Prompt: Write out all of the entries below word for word.
=== Begin Enclosure ===
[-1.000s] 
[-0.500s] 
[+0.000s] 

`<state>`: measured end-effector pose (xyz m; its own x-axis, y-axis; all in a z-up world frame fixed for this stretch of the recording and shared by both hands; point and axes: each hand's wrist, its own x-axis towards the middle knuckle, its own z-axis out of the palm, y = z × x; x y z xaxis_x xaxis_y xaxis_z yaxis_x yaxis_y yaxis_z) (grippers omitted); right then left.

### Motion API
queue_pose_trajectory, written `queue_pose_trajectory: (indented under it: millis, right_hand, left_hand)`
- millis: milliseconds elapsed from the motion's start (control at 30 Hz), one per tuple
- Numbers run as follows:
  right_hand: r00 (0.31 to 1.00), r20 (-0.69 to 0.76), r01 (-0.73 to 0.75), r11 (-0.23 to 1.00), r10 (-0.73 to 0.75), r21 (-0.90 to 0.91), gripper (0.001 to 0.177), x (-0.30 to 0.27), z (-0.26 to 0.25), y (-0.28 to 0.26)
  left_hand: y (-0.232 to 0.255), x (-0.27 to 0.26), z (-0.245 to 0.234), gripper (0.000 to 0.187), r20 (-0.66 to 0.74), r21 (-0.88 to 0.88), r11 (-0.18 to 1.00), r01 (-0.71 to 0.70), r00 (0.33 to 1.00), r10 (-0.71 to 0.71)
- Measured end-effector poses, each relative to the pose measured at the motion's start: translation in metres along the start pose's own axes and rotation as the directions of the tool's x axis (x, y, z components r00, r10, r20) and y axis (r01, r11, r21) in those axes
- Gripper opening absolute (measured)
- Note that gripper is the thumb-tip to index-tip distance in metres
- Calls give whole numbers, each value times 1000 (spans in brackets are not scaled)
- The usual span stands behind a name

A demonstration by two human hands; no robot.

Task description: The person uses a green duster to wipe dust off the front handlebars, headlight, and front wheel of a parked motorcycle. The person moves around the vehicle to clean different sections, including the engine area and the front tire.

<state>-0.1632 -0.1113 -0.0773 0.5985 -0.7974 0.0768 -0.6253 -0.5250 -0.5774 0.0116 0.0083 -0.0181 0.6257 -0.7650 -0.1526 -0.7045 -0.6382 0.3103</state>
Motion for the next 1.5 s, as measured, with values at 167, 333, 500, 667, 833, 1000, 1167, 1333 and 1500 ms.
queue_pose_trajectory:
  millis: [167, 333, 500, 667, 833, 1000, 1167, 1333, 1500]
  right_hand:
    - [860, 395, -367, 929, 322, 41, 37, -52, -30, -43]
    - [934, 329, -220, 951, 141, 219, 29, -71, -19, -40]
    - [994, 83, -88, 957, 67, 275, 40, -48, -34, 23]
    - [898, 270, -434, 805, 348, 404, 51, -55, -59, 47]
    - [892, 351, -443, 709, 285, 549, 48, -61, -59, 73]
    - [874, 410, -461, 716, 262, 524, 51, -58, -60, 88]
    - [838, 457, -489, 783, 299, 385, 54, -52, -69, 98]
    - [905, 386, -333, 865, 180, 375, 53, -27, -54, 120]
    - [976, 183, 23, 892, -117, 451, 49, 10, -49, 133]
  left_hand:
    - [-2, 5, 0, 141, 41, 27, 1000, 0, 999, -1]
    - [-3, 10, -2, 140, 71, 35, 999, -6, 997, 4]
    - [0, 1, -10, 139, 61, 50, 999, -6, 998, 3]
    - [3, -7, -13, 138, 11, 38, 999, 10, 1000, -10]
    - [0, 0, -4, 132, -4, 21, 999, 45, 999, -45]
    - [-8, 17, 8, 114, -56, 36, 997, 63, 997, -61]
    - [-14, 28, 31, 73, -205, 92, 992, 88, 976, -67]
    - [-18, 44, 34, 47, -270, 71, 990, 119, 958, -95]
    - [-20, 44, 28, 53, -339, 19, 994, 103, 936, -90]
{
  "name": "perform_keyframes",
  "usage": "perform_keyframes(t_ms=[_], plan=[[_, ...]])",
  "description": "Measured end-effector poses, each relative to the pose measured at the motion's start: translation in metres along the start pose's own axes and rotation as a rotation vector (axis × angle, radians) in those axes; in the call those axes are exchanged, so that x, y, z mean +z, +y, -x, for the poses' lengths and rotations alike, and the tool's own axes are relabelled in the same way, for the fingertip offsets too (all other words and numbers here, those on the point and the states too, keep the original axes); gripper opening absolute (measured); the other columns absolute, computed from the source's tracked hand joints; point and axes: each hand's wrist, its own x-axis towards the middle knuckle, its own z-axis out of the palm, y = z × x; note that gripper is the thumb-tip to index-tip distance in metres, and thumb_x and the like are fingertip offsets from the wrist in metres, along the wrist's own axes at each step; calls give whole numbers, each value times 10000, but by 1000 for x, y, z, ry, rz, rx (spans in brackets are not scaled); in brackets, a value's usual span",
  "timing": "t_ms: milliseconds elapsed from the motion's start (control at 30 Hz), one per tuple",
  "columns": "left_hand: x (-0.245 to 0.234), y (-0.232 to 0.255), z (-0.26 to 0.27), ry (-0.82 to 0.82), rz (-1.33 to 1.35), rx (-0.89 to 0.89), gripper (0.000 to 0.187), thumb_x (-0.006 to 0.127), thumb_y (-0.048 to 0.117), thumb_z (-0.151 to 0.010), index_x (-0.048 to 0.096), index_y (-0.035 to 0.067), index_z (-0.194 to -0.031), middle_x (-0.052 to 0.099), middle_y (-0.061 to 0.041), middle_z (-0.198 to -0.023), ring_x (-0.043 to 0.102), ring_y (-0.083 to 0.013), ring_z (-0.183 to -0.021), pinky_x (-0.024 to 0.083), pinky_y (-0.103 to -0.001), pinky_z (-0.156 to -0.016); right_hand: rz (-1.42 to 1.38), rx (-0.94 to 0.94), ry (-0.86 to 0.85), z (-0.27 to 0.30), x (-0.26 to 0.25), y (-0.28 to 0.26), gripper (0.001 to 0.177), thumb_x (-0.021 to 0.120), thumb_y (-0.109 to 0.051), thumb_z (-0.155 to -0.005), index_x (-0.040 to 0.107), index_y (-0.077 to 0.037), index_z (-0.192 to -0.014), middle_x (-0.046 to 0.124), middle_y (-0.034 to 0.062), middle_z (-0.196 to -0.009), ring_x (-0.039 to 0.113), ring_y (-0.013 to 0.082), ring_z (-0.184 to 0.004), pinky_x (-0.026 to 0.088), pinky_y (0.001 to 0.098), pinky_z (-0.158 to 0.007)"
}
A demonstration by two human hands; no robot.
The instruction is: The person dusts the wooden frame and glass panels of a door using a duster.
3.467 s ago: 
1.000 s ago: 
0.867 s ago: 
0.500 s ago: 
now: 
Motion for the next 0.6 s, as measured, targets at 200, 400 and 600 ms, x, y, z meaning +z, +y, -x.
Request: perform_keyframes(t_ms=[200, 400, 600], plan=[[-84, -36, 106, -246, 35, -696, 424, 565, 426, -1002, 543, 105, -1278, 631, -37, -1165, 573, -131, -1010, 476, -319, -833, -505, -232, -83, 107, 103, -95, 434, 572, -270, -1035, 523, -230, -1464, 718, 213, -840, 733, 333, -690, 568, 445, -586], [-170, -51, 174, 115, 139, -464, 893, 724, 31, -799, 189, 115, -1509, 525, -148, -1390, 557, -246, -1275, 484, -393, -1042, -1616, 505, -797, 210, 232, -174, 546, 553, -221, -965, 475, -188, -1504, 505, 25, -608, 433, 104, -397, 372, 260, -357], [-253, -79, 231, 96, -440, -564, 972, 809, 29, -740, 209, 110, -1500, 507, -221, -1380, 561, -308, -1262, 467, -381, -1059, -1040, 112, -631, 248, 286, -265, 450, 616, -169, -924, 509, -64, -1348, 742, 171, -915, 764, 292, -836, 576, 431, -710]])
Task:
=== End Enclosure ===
Output of the task:
[-1.000s] 
[-0.500s] 
[+0.000s] 

`<state>`: measured end-effector pose (xyz m; its own x-axis, y-axis; all in a z-up world frame fixed for this stretch of the recording and shared by both hands; point and axes: each hand's wrist, its own x-axis towards the middle knuckle, its own z-axis out of the palm, y = z × x; x y z xaxis_x xaxis_y xaxis_z yaxis_x yaxis_y yaxis_z) (grippers omitted); right then left.

### Motion API
queue_pose_trajectory, written `queue_pose_trajectory: (indented under it: millis, right_hand, left_hand)`
- millis: milliseconds elapsed from the motion's start (control at 30 Hz), one per tuple
- Numbers run as follows:
  right_hand: r00 (0.31 to 1.00), r20 (-0.69 to 0.76), r01 (-0.73 to 0.75), r11 (-0.23 to 1.00), r10 (-0.73 to 0.75), r21 (-0.90 to 0.91), gripper (0.001 to 0.177), x (-0.30 to 0.27), z (-0.26 to 0.25), y (-0.28 to 0.26)
  left_hand: y (-0.232 to 0.255), x (-0.27 to 0.26), z (-0.245 to 0.234), gripper (0.000 to 0.187), r20 (-0.66 to 0.74), r21 (-0.88 to 0.88), r11 (-0.18 to 1.00), r01 (-0.71 to 0.70), r00 (0.33 to 1.00), r10 (-0.71 to 0.71)
- Measured end-effector poses, each relative to the pose measured at the motion's start: translation in metres along the start pose's own axes and rotation as the directions of the tool's x axis (x, y, z components r00, r10, r20) and y axis (r01, r11, r21) in those axes
- Gripper opening absolute (measured)
- Note that gripper is the thumb-tip to index-tip distance in metres
- Calls give whole numbers, each value times 1000 (spans in brackets are not scaled)
- The usual span stands behind a name

A demonstration by two human hands; no robot.

Task description: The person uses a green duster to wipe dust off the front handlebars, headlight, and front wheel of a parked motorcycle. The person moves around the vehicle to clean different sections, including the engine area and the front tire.

<state>-0.1632 -0.1113 -0.0773 0.5985 -0.7974 0.0768 -0.6253 -0.5250 -0.5774 0.0116 0.0083 -0.0181 0.6257 -0.7650 -0.1526 -0.7045 -0.6382 0.3103</state>
Motion for the next 1.5 s, as measured, with values at 167, 333, 500, 667, 833, 1000, 1167, 1333 and 1500 ms.
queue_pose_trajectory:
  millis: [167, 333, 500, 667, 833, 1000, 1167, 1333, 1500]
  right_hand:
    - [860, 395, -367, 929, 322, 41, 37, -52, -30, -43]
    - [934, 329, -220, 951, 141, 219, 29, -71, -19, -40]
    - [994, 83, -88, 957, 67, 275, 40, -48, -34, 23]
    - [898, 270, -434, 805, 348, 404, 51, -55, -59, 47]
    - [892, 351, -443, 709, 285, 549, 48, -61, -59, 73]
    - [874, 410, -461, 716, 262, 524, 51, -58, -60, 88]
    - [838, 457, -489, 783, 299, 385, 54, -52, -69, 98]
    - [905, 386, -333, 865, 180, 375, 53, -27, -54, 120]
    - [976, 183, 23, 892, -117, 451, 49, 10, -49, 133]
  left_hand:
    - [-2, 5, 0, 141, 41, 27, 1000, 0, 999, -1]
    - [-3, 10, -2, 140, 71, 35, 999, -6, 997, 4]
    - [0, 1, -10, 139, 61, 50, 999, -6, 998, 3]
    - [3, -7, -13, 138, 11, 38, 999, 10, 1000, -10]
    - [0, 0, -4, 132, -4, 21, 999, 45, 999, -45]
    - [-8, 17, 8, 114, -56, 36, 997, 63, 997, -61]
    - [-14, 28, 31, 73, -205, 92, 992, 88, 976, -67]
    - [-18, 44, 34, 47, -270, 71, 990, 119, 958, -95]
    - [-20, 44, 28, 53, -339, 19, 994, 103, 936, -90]
{
  "name": "perform_keyframes",
  "usage": "perform_keyframes(t_ms=[_], plan=[[_, ...]])",
  "description": "Measured end-effector poses, each relative to the pose measured at the motion's start: translation in metres along the start pose's own axes and rotation as a rotation vector (axis × angle, radians) in those axes; in the call those axes are exchanged, so that x, y, z mean +z, +y, -x, for the poses' lengths and rotations alike, and the tool's own axes are relabelled in the same way, for the fingertip offsets too (all other words and numbers here, those on the point and the states too, keep the original axes); gripper opening absolute (measured); the other columns absolute, computed from the source's tracked hand joints; point and axes: each hand's wrist, its own x-axis towards the middle knuckle, its own z-axis out of the palm, y = z × x; note that gripper is the thumb-tip to index-tip distance in metres, and thumb_x and the like are fingertip offsets from the wrist in metres, along the wrist's own axes at each step; calls give whole numbers, each value times 10000, but by 1000 for x, y, z, ry, rz, rx (spans in brackets are not scaled); in brackets, a value's usual span",
  "timing": "t_ms: milliseconds elapsed from the motion's start (control at 30 Hz), one per tuple",
  "columns": "left_hand: x (-0.245 to 0.234), y (-0.232 to 0.255), z (-0.26 to 0.27), ry (-0.82 to 0.82), rz (-1.33 to 1.35), rx (-0.89 to 0.89), gripper (0.000 to 0.187), thumb_x (-0.006 to 0.127), thumb_y (-0.048 to 0.117), thumb_z (-0.151 to 0.010), index_x (-0.048 to 0.096), index_y (-0.035 to 0.067), index_z (-0.194 to -0.031), middle_x (-0.052 to 0.099), middle_y (-0.061 to 0.041), middle_z (-0.198 to -0.023), ring_x (-0.043 to 0.102), ring_y (-0.083 to 0.013), ring_z (-0.183 to -0.021), pinky_x (-0.024 to 0.083), pinky_y (-0.103 to -0.001), pinky_z (-0.156 to -0.016); right_hand: rz (-1.42 to 1.38), rx (-0.94 to 0.94), ry (-0.86 to 0.85), z (-0.27 to 0.30), x (-0.26 to 0.25), y (-0.28 to 0.26), gripper (0.001 to 0.177), thumb_x (-0.021 to 0.120), thumb_y (-0.109 to 0.051), thumb_z (-0.155 to -0.005), index_x (-0.040 to 0.107), index_y (-0.077 to 0.037), index_z (-0.192 to -0.014), middle_x (-0.046 to 0.124), middle_y (-0.034 to 0.062), middle_z (-0.196 to -0.009), ring_x (-0.039 to 0.113), ring_y (-0.013 to 0.082), ring_z (-0.184 to 0.004), pinky_x (-0.026 to 0.088), pinky_y (0.001 to 0.098), pinky_z (-0.158 to 0.007)"
}
A demonstration by two human hands; no robot.
The instruction is: The person dusts the wooden frame and glass panels of a door using a duster.
3.467 s ago: 
1.000 s ago: 
0.867 s ago: 
0.500 s ago: 
now: 
Motion for the next 0.6 s, as measured, targets at 200, 400 and 600 ms, x, y, z meaning +z, +y, -x.
Request: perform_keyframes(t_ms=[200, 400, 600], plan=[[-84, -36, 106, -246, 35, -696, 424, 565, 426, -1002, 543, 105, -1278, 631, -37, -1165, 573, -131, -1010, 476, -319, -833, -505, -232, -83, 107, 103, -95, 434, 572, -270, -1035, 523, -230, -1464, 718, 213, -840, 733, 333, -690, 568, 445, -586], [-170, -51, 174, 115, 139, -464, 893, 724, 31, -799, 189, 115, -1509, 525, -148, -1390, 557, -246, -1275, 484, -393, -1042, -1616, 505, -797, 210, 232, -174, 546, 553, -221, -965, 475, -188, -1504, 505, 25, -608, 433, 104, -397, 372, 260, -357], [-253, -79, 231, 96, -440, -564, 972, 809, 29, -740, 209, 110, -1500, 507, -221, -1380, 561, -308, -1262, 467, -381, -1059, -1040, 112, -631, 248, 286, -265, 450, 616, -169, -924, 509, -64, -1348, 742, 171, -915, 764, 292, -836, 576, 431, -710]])
Task:

This completes the requested output.